Crate hex_buffer_serde

Expand description

Serializing byte buffers as hex strings with serde.

Problem

Sometimes, you need to serialize a byte buffer (say, a newtype around [u8; 32] or Vec<u8>) as a hex string. The problem is, the newtype in question can be defined in another crate (for example, cryptographic types from sodiumoxide), so you can’t implement Serialize / Deserialize for the type due to Rust orphaning rules. (Or maybe Serialize / Deserialize are implemented, but not in the desirable way.)

Solution

The core of this crate is the Hex trait. It provides methods serialize and deserialize, which signatures match the ones expected by serde. These methods use the other two required methods of the trait. As all trait methods have no self argument, the trait can be implemented for external types; the implementor may be an empty enum designated specifically for this purpose. The implementor can then be used for (de)serialization with the help of the #[serde(with)] attribute.

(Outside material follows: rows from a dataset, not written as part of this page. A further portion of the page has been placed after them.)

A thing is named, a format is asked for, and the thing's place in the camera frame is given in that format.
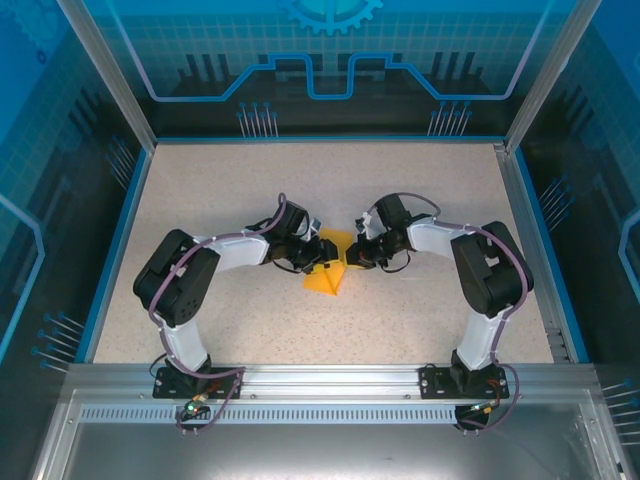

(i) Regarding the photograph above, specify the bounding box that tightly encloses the yellow paper sheet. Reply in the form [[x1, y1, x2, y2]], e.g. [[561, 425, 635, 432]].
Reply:
[[301, 227, 369, 297]]

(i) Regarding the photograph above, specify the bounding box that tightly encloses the blue table border strip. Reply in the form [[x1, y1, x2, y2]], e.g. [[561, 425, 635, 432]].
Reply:
[[514, 148, 591, 364], [82, 147, 154, 365]]

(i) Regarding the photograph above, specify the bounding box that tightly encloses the grey metal tray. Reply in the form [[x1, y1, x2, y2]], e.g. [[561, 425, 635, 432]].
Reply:
[[29, 389, 629, 480]]

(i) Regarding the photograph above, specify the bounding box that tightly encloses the blue printed side panel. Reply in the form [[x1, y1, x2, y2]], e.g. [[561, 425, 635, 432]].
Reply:
[[514, 0, 640, 451], [0, 0, 151, 480]]

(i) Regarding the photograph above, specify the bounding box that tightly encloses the blue printed back panel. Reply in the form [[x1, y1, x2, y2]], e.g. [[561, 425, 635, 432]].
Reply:
[[82, 0, 566, 139]]

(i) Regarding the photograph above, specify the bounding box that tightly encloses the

ConstHex is an analogue of Hex that can be used if the serialized buffer has constant length known in compile time.

Crate Features

alloc (enabled by default). Enables types that depend on the alloc crate: Hex and HexForm.
const_len (disabled by default). Enables types that depend on const generics: ConstHex and ConstHexForm.

Examples

// Assume this type is defined in an external crate.
pub struct Buffer([u8; 8]);

impl Buffer {
    pub fn from_slice(slice: &[u8]) -> Option<Self> {
        // snip
    }
}

impl AsRef<[u8]> for Buffer {
    fn as_ref(&self) -> &[u8] {
        &self.0
    }
}

// We define in our crate:
use hex_buffer_serde::Hex;
use serde_derive::{Deserialize, Serialize};

struct BufferHex; // a single-purpose type for use in `#[serde(with)]`
impl Hex<Buffer> for BufferHex {
    type Error = &'static str;

    fn create_bytes(buffer: &Buffer) -> Cow<[u8]> {
        buffer.as_ref().into()
    }

    fn from_bytes(bytes: &[u8]) -> Result<Buffer, Self::Error> {
        Buffer::from_slice(bytes).ok_or_else(|| "invalid byte length")
    }
}

#[derive(Serialize, Deserialize)]
pub struct Example {
    #[serde(with = "BufferHex")]
    buffer: Buffer,
    // other fields...
}

Use with internal types

The crate could still be useful if you have control over the serialized buffer type. Hex<T> has a blanket implementation for types T satisfying certain constraints: AsRef<[u8]> and TryFrom<&[u8]>. If these constraints are satisfied, you can use HexForm::<T> in #[serde(with)]:

// It is necessary for `Hex` to be in scope in order
// for `serde`-generated code to use its `serialize` / `deserialize` methods.
use hex_buffer_serde::{Hex, HexForm};
use core::{array::TryFromSliceError, convert::TryFrom};

pub struct OurBuffer([u8; 8]);

impl TryFrom<&[u8]> for OurBuffer {
    type Error = TryFromSliceError;

    fn try_from(slice: &[u8]) -> Result<Self, Self::Error> {
        // snip
    }
}

impl AsRef<[u8]> for OurBuffer {
    fn as_ref(&self) -> &[u8] {
        &self.0
    }
}

#[derive(Serialize, Deserialize)]
pub struct Example {
    #[serde(with = "HexForm::<OurBuffer>")]
    buffer: OurBuffer,
    // other fields...
}

Structs

ConstHexFormconst_len

A dummy container for use inside #[serde(with)] attribute if the underlying type implements ConstHex.

HexFormalloc

A dummy container for use inside #[serde(with)] attribute if the underlying type implements Hex.

Traits

ConstHexconst_len

Analogue of Hex for values that have constant-length byte presentation. This allows to avoid dependency on the alloc crate and expresses the byte length constraint via types.

Hexalloc

Provides hex-encoded (de)serialization for serde.